This is a summary of concepts in common Git operations. We will discuss brach, merge, rebase, cherrypick, stash and reset. Then we’ll discuss pull, fetch, and push.
Commit, Branch and HEAD
When you run “git commit”, the following happens:
- Git checksums each subdirectory, and stores them as a tree object (file path and name) and blob object (file content) in Git repository;
- Git creates a commit object that has the metadata and a pointer to the root project tree; or if this is not the first commit, the pointer will point to the commit immediately before it
The operations above should form a chain of commit. It can be a long chain and may diverge into branches. In Git semantics however, a branch is simply a lightweight, movable pointer to one of the commits. The default branch name in Git is master. A Git repository may contain multiple branches and the name master itself does not suggest any privilege. There is also a special pointer called HEAD, which indicates the branch you are currently working on. So branch is essentially a pointer to a commit; HEAD is essentially a pointer to a branch. “git checkout” can switch branch that HEAD points to.
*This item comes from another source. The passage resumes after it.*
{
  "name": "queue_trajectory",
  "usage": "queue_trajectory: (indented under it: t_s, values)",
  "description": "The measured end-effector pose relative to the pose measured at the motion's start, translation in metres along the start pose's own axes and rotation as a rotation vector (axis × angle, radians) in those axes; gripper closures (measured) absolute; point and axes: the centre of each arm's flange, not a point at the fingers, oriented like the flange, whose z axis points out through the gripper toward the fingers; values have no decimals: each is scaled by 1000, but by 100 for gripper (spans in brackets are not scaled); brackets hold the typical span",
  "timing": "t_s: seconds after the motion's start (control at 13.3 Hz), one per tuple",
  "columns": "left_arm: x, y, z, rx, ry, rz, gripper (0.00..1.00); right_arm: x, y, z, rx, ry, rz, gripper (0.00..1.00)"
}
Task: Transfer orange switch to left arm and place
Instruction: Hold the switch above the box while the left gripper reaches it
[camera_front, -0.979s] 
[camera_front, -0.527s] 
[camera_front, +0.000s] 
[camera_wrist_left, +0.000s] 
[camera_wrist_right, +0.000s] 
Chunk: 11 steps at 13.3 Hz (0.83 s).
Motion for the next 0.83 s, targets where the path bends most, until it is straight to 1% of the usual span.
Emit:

One type of basic merge simply moves branch pointer from one commit to another (along the same chain) without creating any commit. Here is a diagram before basic merge:
The following command performs basic merge:
$ git checkout master $ git merge hotfix Updating f42c576..3a0874c Fast-forward index.html | 2 ++ 1 file changed, 2 insertions(+)
Then Git simply moves the pointer (named master) forward. There is no divergent work to move together, hence no chance of merge conflict. This type of basic merge is also called “fast-forward” merge.
The other type of merge involves reconciling divergent work together, which may or may not involve conflict. Suppose this is the commit tree to start with:
The following commands perform the merge:
$ git checkout master Switched to branch 'master' $ git merge iss53 Merge made by the 'recursive' strategy. index.html | 1 + 1 file changed, 1 insertion(+)
Instead of just moving the branch pointer forward, Git creates a new snapshot that results from this three-way merge and automatically creates a new commit that points to it. This is referred to as a merge commit, and is special in that it has more than one parent.
Now that your work is merged in, you have no further need for the
iss53 branch. You can close the issue in your issue-tracking system, and delete the branch:
$ git branch -d iss53
If commits from two respective branches changes the same file in different ways, then there is a merge conflict. In this case, Git cannot just create a merge commit. Instead it asks the user to resolve the conflict first. You have to choose either side of the change, or just merge the content yourself. At this point, if you introduce a change that does not appear in any parent, it is referred to as an evil merge.
Beyond the basic merge, there are more sophisticated merge conflict resolution tools covered in advanced merging.
Merge and Rebase
There are two ways to integrate changes from one branch to another. Merge and rebase. Suppose your commit chain diverge into a master branch and a feature branch. Merging (from feature to master) takes the content of feature branch and integrate it with master branch.
$ git checkout master $ git merge feature
When you rebase a feature branch onto master, you move the base of the feature branch to master branch’s ending point.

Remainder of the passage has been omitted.